Share your dilemmas and get honest opinions from other Mumsnetters.

wedding gift

43 replies

feelmeanbut · 12/04/2012 22:48

I'm going to a dn's formal wedding - sit down 4 course meal for me and dh - am intending to give £200 gift (cash instead of gifts requested) only one wage earner, and on average saary, am I being too mean?

OP posts:
feelmeanbut · 12/04/2012 23:18

yeahthats,, I agree really, they will be more than happy with a genuine , personal message, and us being there, thanks for this reminder, I've probably just regained my perspective Smile

OP posts:
MrsJoeDuffy · 13/04/2012 01:04

Irish wedding?

topshelfrita · 13/04/2012 01:39

Our god-daughter is getting married soon and we are thinking of giving a similar amount.

startail · 13/04/2012 01:59

No, £100 (+£45 champagne flutes from the DDs) from me to my cousin. My other cousin will get about the same.
One decently paid wage earner here. But we've had to have different posh frocks for both because so many of the same people are going.

startail · 13/04/2012 02:02

Should say we got our hotel room paid for and she was my brides maid otherwise it would have been £100 total. DDs brides maid at this summers and the bride has been lovely with her.

whackamole · 13/04/2012 02:22

I think it's far too much. My mum and siblings gave my cousin £100 between 4 of us.

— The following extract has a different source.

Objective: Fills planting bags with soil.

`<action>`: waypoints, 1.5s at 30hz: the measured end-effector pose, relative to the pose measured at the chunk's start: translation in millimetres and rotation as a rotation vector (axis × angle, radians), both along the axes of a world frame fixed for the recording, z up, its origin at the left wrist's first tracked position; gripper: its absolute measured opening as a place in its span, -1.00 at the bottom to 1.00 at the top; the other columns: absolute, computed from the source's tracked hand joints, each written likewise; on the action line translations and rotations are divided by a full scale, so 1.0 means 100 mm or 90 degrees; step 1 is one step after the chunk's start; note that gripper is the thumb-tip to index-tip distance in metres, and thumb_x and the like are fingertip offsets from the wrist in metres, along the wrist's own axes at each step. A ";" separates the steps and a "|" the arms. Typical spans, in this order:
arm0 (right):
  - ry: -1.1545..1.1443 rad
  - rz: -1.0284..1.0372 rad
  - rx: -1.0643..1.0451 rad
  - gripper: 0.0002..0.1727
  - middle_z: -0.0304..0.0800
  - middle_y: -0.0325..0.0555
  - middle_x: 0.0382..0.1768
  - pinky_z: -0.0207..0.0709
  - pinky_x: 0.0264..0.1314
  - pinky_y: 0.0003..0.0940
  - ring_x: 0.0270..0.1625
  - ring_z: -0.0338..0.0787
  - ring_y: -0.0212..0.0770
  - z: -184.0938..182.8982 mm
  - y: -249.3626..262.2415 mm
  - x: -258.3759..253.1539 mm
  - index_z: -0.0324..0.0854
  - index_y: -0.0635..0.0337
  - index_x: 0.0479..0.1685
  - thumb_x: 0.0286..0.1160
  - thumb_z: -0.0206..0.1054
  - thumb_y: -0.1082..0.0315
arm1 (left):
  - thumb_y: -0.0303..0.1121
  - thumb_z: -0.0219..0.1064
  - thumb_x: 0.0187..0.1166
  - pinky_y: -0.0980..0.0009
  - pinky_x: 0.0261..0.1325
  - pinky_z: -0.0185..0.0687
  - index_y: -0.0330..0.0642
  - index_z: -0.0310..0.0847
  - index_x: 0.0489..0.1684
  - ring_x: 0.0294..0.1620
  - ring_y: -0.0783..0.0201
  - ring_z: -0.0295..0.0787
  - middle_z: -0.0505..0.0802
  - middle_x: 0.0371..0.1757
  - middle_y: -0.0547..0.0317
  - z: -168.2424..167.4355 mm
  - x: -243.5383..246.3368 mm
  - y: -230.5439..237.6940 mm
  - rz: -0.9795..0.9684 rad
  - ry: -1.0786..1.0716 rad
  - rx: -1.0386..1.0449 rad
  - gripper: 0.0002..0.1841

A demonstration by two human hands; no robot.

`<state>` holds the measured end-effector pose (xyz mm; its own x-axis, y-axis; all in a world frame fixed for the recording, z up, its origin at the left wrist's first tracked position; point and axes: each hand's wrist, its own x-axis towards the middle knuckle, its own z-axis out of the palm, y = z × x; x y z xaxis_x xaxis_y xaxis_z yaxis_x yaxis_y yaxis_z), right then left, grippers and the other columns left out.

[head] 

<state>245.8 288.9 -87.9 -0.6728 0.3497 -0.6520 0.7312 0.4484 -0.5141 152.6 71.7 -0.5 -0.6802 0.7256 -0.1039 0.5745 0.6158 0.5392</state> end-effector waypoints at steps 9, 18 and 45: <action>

flyingspaghettimonster · 13/04/2012 03:51

we are going to a wedding next week and I thought the ettiquette was to cover the cost of your meal. we are pretty broke and I have never met bride or groom, so just bought $100 of towels off their registry. I would think your gift is about right for an aunt. we were gifted cash between £50 and £500 at our wedding from relatives. don't give more than you can't comfortably afford though... we had a cheque bou bounce from some guests and it caused a rift as we didnt want to mention it to them, they were affronted we never requested a replacement cheque. better to give what you can't manage and not stress about everyone else.

HateBeingCantDoUpMyJeans · 13/04/2012 06:00

You say you get on well? Then how about £50-75 and a bottle of bubbly for their first anniversary?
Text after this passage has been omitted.